No U.S. Financing for Iran Act
TITLE I--IRAN FINANCING PROHIBITION
(Sec. 101) This bill prohibits the Department of the Treasury from authorizing U.S. financial institution transactions in connection with the export or re-export of commercial passenger aircraft to the Islamic Republic of Iran.
(Sec. 102) Any transaction authorized by Treasury before enactment of this bill is revoked.
TITLE II--NO EX-IM ASSISTANCE FOR TERRORISM
No Ex-Im Assistance for Terrorism Act
(Sec. 202) This bill amends the Export-Import Bank Act of 1945 to prohibit the Export-Import Bank from guaranteeing, insuring, extending credit, or participating in the extension of credit in connection with the export of U.S. goods or services sought by:
the Government of Iran, an entity owned or controlled by it, an entity created under Iranian law, or a foreign subsidiary of such an entity; an entity involving the Government of Iran, owned or controlled by the Government of Iran, created under Iranian law, or a foreign subsidiary of such an entity; or a non-U.S. entity that, in the last five-years, has leased or sold aircraft to the Government of Iran, or a subsidiary or controlling parent of such a non-U.S. entity.

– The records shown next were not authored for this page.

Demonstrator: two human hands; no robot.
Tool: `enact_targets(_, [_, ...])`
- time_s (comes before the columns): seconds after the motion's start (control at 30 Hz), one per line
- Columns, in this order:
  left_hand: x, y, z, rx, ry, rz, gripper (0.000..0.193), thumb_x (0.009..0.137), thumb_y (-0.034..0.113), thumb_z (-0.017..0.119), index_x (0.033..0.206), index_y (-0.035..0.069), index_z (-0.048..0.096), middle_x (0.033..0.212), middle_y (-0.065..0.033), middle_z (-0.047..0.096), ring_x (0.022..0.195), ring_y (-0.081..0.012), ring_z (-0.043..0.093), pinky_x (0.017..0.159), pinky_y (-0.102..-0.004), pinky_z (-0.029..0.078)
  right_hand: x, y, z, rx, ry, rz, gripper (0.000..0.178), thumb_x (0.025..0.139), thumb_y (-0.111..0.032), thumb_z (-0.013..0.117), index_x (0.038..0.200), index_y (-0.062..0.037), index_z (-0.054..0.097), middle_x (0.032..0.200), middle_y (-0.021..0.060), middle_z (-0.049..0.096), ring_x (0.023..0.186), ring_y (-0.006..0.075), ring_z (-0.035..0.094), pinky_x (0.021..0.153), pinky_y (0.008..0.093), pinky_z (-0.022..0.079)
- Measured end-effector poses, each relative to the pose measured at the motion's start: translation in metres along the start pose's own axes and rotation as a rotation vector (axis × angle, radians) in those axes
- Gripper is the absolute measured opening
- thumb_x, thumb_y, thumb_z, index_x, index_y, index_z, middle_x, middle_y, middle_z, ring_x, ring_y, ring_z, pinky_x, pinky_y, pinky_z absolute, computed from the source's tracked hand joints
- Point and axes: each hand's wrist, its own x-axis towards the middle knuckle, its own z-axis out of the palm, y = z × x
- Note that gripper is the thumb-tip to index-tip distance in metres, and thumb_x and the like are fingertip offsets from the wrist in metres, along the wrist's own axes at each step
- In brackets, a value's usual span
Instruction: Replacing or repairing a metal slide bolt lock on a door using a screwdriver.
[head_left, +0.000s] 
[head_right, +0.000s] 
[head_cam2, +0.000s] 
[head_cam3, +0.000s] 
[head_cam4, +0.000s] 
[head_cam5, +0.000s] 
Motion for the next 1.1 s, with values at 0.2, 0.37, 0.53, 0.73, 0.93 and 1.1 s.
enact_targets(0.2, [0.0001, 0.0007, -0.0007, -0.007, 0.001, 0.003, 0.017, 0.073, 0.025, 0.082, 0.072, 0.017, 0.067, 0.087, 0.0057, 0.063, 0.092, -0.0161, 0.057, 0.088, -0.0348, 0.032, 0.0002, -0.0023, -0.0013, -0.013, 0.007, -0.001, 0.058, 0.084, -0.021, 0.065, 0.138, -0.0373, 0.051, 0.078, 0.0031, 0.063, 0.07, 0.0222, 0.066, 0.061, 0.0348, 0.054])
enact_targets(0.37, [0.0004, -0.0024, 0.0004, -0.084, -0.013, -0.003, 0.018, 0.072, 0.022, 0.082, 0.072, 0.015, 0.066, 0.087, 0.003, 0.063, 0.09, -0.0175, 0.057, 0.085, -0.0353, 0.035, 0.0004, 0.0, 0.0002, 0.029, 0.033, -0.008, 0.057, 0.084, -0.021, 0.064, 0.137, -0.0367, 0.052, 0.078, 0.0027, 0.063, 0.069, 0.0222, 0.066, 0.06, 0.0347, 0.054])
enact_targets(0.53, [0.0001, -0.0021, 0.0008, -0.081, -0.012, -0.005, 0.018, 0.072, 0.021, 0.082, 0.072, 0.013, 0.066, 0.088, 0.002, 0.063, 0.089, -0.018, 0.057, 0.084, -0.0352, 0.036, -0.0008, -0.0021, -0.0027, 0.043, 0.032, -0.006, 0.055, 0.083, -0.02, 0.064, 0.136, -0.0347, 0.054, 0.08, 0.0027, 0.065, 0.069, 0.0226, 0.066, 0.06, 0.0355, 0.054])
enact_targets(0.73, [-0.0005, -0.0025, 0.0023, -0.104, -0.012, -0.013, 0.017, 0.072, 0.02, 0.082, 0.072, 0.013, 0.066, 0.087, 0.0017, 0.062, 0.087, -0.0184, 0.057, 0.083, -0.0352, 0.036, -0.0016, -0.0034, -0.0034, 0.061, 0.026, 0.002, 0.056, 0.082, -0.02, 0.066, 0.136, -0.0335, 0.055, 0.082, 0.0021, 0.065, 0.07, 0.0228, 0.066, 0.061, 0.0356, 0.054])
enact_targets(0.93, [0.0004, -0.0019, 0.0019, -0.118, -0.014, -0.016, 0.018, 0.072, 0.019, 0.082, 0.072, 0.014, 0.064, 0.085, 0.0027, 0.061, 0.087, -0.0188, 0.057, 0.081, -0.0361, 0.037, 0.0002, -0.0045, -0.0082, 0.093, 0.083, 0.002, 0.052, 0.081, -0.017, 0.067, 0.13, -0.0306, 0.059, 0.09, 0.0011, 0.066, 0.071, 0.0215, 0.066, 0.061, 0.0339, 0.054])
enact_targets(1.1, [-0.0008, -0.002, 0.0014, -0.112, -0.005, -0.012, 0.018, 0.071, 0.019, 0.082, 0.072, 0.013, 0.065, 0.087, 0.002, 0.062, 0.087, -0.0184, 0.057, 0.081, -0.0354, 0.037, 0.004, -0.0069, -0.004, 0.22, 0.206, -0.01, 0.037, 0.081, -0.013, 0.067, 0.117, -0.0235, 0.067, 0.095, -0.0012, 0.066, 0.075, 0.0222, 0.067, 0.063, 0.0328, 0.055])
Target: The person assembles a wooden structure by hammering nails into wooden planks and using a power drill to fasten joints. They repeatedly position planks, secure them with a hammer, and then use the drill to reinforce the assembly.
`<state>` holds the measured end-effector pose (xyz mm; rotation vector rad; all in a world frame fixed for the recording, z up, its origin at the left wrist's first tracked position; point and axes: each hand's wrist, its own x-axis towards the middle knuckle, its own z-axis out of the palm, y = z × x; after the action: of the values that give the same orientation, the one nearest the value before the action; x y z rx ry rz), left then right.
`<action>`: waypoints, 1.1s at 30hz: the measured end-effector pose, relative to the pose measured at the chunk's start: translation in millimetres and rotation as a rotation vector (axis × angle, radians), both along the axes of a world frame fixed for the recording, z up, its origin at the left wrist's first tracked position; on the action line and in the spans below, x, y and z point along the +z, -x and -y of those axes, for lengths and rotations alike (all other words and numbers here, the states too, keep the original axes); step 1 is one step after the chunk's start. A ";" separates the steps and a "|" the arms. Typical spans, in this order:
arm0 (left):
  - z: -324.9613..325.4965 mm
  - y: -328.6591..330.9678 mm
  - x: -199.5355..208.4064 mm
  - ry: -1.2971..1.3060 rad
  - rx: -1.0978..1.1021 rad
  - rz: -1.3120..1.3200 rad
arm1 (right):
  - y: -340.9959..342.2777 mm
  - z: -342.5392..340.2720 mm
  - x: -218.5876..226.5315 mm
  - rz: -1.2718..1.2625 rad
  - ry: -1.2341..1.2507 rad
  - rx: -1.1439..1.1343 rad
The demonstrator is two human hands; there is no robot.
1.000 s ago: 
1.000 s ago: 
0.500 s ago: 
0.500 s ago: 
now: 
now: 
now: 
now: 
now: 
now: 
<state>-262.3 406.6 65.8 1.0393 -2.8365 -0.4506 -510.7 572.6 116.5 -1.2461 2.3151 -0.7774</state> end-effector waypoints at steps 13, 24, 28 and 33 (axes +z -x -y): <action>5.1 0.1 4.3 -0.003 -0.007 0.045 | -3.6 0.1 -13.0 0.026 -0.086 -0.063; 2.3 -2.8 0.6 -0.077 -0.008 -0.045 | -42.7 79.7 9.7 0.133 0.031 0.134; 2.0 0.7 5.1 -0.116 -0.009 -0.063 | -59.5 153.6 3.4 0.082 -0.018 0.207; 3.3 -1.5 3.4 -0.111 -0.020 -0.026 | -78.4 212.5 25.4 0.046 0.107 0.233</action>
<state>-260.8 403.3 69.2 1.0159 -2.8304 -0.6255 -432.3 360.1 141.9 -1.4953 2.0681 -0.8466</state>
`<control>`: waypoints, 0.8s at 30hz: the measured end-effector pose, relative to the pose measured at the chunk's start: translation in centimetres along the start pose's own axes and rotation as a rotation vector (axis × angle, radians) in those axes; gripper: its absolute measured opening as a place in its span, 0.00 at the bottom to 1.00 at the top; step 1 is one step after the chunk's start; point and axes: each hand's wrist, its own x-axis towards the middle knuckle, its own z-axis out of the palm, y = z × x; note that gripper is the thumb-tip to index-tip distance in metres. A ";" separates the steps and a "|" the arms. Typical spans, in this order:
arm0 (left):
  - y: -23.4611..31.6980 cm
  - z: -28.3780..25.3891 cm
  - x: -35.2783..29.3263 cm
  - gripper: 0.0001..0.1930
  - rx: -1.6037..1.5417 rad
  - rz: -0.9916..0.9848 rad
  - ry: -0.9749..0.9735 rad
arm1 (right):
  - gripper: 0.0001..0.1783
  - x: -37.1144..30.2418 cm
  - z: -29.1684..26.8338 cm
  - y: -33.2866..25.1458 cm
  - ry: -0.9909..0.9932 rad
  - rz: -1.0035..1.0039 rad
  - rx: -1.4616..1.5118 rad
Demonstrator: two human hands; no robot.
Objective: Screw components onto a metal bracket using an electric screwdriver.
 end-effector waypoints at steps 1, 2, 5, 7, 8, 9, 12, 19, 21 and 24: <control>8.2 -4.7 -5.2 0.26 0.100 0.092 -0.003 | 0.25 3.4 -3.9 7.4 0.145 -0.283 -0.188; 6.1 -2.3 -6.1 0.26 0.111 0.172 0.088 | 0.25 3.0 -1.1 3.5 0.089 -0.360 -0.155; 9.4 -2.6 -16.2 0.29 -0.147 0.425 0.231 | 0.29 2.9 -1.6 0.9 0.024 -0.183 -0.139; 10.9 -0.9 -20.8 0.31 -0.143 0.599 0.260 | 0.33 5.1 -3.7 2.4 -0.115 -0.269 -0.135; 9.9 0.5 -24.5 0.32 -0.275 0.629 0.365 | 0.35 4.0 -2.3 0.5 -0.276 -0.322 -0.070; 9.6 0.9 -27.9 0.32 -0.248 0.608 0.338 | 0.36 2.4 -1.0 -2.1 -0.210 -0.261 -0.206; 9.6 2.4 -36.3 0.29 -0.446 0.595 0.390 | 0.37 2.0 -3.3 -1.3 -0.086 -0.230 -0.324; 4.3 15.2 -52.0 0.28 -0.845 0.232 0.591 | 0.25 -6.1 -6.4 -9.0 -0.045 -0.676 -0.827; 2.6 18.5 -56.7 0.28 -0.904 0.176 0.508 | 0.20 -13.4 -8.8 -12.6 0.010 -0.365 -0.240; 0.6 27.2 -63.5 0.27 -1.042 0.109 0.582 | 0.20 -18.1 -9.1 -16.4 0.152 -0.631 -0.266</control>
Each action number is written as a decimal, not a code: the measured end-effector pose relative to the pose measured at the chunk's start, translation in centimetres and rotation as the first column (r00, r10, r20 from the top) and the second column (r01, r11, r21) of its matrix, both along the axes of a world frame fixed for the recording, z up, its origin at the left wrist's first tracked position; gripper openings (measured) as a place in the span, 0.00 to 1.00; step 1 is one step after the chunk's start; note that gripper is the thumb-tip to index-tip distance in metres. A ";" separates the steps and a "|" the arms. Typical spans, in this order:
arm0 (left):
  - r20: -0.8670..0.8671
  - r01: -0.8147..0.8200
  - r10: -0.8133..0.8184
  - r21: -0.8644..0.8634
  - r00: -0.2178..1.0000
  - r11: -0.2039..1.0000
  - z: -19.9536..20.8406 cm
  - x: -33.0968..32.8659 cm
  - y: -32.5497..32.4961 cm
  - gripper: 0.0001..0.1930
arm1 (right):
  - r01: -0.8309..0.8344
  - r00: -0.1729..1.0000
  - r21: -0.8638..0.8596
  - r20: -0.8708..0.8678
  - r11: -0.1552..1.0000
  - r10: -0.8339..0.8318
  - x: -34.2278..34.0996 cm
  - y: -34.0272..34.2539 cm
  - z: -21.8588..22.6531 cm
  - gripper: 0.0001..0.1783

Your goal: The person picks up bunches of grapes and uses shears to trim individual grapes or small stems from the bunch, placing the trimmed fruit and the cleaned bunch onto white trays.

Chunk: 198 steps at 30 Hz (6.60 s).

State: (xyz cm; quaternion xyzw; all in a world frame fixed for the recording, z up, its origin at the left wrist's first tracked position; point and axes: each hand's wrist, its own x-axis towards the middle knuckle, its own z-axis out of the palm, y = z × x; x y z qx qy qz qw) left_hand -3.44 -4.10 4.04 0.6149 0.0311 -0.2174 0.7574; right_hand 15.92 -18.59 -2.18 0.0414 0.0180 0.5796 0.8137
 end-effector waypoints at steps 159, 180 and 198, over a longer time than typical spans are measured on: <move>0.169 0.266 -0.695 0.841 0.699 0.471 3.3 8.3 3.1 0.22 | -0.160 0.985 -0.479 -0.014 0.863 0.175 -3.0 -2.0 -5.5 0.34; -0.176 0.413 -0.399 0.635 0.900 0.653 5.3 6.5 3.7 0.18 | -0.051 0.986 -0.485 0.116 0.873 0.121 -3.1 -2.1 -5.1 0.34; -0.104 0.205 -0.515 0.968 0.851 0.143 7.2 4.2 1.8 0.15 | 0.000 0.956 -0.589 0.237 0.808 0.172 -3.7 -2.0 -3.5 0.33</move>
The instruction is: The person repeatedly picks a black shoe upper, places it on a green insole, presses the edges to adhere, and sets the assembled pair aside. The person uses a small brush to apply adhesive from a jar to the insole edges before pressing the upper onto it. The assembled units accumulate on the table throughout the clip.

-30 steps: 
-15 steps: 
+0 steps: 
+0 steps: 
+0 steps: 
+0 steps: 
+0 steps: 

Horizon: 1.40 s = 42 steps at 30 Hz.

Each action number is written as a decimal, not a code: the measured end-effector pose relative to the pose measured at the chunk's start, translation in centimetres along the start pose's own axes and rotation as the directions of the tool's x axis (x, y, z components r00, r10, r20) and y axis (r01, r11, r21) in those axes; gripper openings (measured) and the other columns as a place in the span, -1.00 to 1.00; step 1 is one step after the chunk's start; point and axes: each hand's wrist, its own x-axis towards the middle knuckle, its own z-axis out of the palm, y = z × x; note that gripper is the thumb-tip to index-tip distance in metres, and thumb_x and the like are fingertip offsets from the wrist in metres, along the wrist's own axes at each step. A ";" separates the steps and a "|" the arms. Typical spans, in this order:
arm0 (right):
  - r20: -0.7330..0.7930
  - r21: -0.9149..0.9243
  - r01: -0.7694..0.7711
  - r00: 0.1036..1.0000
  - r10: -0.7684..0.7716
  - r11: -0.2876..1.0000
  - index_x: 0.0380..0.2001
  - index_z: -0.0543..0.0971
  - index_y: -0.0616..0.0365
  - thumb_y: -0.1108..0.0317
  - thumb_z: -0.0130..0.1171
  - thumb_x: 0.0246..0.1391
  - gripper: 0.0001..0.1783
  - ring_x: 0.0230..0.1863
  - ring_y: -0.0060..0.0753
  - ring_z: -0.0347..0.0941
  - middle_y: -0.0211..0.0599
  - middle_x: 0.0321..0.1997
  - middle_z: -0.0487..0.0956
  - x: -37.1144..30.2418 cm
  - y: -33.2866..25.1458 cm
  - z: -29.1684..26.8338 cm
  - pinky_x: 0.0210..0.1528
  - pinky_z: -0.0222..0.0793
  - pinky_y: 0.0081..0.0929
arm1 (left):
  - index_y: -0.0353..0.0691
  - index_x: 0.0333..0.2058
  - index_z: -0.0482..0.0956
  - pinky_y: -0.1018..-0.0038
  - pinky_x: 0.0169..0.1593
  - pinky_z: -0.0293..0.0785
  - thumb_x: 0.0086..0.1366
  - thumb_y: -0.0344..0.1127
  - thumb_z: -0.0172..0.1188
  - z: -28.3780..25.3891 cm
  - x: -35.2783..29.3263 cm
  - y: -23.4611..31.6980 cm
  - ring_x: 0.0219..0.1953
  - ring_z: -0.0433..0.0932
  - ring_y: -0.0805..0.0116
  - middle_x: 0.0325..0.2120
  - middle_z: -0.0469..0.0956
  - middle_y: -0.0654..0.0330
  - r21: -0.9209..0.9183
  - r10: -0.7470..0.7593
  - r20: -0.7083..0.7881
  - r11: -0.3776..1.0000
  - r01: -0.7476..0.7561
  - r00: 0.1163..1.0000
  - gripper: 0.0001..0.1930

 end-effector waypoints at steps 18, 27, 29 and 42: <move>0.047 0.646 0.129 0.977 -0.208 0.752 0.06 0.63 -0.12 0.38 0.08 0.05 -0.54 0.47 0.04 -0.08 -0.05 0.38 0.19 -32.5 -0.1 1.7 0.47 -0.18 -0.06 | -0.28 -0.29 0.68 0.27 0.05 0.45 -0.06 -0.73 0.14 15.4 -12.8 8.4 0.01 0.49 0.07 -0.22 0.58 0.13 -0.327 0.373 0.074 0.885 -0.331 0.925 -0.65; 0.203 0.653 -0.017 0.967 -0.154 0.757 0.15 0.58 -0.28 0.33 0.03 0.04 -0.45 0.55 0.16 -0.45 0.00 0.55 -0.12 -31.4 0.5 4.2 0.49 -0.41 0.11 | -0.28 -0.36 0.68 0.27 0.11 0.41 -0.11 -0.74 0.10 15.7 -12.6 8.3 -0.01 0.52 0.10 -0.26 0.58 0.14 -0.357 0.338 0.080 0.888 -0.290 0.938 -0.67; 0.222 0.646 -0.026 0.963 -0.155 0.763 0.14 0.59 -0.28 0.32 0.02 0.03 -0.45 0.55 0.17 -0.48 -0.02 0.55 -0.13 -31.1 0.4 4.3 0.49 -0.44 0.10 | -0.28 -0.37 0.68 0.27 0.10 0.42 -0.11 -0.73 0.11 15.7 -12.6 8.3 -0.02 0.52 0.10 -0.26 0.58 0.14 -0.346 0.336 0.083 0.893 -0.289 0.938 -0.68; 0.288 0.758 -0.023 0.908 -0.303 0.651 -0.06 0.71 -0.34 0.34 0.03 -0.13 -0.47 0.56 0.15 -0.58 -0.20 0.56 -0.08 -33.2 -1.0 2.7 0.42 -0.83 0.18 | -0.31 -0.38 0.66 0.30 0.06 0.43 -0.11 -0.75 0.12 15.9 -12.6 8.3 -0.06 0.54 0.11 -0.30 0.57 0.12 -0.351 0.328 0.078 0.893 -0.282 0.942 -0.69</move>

The Bank must cancel approved financing if it finds that such financing has facilitated the export, sale, or lease of an aircraft to the Government of Iran or a related entity and must seek immediate recovery of any amount it has provided in connection with the transaction.
(Sec. 301) This bill shall cease to be effective 30 days after the President certifies to Congress that the Government of Iran has ceased support for acts of international terrorism.